TASK OBJECTIVE:
Tally the lines of these entries that include "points"; respond with only that tally.

WORKING DATA:
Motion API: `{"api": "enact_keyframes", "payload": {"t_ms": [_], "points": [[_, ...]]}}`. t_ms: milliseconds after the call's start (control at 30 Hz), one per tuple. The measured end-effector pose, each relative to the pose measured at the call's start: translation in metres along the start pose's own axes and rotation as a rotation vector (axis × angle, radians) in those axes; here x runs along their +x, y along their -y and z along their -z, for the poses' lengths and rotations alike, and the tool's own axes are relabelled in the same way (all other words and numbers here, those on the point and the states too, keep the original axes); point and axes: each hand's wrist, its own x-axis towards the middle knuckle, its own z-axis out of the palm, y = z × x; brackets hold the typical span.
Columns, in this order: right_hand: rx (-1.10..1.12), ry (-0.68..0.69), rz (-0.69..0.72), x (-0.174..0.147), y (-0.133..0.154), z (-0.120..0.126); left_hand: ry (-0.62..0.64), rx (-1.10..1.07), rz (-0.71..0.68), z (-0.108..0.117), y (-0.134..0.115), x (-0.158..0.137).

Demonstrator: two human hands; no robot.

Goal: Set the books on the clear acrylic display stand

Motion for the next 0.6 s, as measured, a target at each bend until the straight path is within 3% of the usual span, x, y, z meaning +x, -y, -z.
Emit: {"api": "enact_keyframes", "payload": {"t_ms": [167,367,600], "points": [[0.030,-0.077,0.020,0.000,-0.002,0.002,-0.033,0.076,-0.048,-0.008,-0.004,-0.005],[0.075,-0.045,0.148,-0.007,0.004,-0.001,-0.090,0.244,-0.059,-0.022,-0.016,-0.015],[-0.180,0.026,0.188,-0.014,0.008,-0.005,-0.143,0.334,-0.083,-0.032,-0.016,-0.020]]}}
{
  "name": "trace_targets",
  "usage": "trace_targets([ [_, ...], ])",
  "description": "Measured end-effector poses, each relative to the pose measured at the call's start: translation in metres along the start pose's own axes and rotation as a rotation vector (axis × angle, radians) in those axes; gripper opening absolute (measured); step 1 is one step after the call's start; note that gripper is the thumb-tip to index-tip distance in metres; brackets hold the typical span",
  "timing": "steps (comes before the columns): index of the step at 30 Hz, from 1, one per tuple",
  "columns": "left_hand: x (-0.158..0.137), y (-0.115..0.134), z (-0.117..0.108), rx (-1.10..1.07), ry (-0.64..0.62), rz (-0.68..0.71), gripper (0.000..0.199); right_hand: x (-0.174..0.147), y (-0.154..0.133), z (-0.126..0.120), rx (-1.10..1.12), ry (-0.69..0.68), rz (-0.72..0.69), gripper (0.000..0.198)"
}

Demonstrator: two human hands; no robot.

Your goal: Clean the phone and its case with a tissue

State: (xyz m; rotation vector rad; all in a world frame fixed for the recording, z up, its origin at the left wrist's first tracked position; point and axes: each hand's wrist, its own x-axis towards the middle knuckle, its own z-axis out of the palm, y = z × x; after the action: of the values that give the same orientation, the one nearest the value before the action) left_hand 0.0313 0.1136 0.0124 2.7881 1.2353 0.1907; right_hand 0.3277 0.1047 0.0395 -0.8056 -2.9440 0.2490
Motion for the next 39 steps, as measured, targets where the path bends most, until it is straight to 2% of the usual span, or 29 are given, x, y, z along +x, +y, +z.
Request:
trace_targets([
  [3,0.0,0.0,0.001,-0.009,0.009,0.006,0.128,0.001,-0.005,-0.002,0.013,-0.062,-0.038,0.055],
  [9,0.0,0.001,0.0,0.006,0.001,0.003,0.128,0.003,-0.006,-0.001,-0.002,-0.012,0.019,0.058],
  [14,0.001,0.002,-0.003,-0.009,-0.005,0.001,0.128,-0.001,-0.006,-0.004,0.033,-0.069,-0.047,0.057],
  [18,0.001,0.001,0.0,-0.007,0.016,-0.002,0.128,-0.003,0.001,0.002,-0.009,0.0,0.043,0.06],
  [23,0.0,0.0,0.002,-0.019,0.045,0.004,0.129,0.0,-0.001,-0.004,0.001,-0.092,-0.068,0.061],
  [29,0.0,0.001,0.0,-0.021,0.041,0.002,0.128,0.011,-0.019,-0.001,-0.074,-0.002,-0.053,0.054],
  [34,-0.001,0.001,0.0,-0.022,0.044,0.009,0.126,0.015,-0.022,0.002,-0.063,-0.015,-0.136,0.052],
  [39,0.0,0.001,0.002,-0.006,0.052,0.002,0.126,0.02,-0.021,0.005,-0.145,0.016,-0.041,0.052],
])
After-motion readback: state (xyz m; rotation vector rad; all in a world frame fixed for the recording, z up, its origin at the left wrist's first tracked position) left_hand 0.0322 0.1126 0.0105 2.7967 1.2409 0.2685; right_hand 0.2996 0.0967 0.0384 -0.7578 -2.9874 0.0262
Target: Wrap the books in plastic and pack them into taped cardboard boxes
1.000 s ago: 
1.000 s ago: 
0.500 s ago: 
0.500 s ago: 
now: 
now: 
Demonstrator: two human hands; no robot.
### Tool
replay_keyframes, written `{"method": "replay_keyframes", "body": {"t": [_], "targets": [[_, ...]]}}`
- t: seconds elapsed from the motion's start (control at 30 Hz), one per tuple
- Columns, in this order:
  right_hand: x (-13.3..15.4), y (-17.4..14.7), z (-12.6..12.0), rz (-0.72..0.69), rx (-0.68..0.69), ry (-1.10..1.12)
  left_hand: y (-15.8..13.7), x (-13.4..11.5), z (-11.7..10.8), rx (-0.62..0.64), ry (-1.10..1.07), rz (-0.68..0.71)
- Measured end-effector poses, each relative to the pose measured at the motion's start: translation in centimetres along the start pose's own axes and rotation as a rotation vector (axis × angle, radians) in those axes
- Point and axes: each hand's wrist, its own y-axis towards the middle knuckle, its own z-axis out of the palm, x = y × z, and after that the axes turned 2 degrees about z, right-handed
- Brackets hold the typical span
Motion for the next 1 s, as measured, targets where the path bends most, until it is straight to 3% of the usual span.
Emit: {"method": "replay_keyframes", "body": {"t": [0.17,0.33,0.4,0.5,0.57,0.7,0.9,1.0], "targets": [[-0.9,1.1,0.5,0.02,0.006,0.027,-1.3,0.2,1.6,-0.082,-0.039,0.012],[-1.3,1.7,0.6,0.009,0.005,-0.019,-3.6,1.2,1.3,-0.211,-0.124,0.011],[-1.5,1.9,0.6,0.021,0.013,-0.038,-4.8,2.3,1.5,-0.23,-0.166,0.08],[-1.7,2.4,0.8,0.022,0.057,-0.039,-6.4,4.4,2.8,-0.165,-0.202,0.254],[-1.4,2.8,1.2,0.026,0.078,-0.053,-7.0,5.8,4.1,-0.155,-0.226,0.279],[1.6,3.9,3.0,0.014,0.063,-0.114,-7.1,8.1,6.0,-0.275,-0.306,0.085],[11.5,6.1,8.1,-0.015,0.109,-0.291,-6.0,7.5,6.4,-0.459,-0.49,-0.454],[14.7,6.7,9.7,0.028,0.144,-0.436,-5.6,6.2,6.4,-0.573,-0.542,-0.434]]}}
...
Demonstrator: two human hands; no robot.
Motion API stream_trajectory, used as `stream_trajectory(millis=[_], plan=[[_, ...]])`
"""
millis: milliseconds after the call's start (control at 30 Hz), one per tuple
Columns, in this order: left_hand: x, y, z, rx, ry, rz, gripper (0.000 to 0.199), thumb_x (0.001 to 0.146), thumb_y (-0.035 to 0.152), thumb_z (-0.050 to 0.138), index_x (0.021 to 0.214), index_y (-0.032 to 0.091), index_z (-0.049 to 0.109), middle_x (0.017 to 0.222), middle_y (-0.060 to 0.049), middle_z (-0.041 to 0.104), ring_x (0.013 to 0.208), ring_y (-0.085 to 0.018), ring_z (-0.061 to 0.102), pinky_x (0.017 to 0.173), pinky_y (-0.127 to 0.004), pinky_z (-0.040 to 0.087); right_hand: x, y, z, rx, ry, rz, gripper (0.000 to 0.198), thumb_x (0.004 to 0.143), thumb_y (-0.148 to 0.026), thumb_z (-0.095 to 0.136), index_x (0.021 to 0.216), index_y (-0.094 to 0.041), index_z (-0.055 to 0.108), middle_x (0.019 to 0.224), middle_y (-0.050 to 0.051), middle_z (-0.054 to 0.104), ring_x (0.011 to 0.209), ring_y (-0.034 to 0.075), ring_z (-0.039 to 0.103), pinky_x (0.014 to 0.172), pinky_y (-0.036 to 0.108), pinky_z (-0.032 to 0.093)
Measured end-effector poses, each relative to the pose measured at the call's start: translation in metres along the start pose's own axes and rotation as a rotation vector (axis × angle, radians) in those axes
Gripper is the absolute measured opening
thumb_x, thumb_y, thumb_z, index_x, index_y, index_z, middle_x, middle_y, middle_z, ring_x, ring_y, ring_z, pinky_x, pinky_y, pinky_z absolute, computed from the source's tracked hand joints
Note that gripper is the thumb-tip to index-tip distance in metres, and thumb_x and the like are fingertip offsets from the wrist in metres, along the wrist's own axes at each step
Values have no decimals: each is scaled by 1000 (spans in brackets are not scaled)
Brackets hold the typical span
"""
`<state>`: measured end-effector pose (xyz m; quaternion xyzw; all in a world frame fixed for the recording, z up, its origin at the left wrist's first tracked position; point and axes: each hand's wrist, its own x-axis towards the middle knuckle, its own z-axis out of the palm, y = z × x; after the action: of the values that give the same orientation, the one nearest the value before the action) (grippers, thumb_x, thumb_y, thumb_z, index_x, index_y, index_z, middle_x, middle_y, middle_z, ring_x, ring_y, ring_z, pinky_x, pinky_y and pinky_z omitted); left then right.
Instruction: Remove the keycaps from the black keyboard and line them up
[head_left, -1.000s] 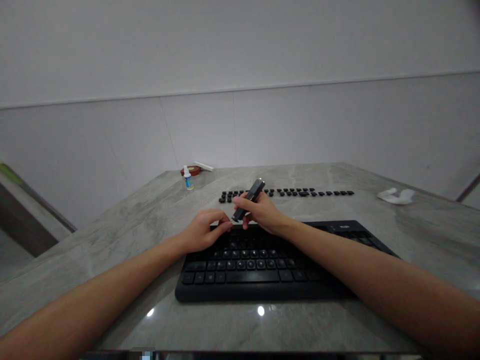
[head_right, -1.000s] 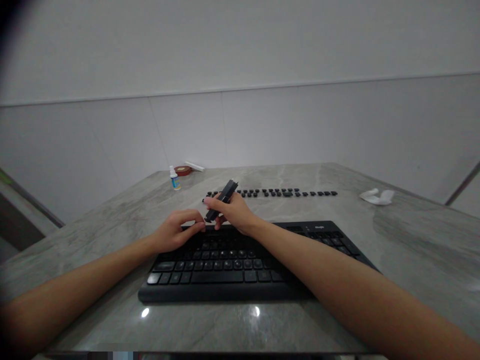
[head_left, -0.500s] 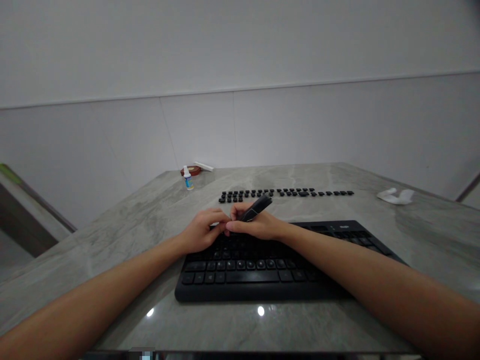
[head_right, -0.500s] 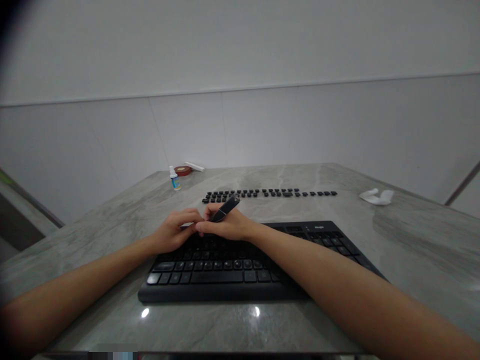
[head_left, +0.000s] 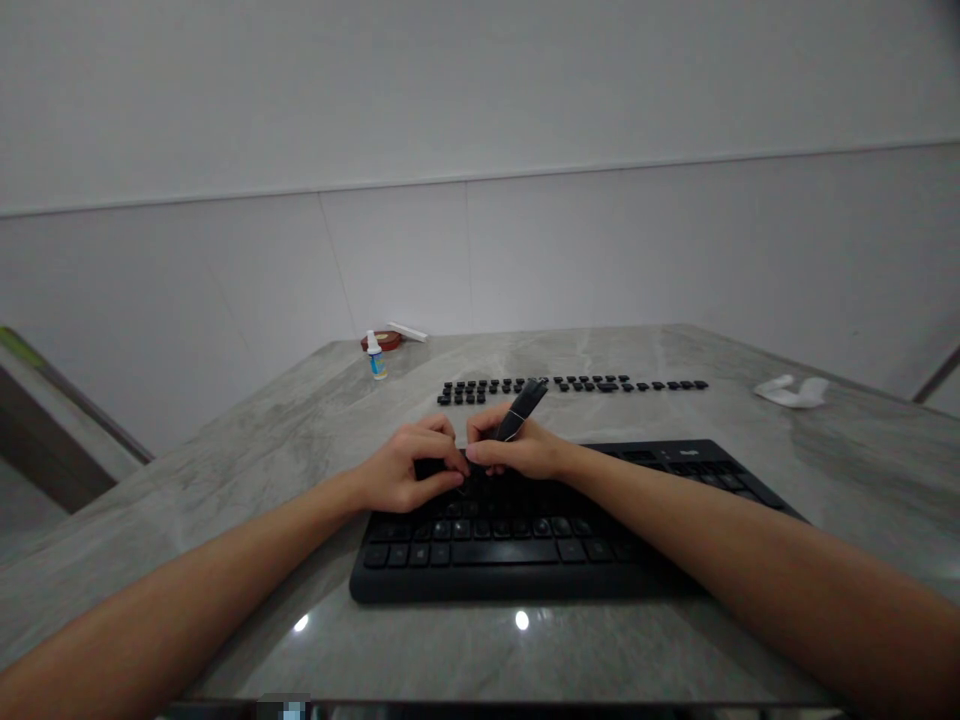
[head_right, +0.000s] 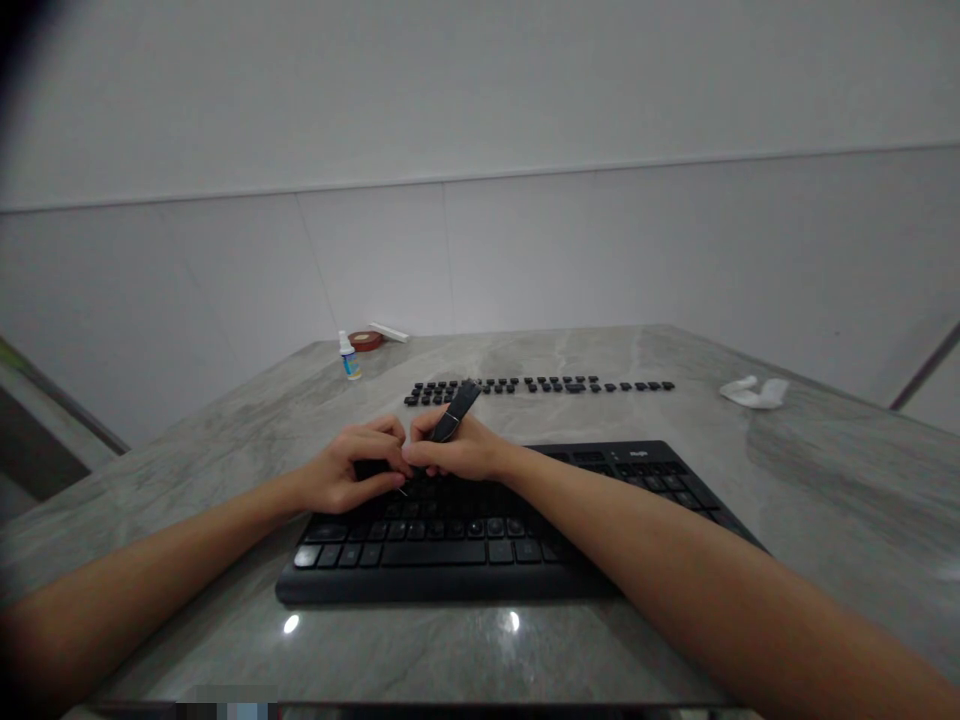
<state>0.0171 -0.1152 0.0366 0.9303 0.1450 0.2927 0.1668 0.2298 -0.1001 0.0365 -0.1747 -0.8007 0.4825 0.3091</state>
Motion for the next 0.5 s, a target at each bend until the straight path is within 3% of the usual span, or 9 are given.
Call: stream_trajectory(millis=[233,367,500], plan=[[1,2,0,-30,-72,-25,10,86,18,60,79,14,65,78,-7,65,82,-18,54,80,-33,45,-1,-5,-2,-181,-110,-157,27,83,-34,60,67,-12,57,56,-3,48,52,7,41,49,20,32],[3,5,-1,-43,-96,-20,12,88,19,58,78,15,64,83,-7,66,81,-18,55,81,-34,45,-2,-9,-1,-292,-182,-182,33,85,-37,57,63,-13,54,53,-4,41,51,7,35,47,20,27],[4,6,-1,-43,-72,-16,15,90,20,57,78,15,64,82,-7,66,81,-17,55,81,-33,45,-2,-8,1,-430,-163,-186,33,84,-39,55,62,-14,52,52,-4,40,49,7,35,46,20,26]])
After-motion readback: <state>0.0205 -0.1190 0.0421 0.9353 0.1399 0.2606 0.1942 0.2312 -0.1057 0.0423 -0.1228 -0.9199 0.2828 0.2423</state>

ANSWER FOR THE TASK:
2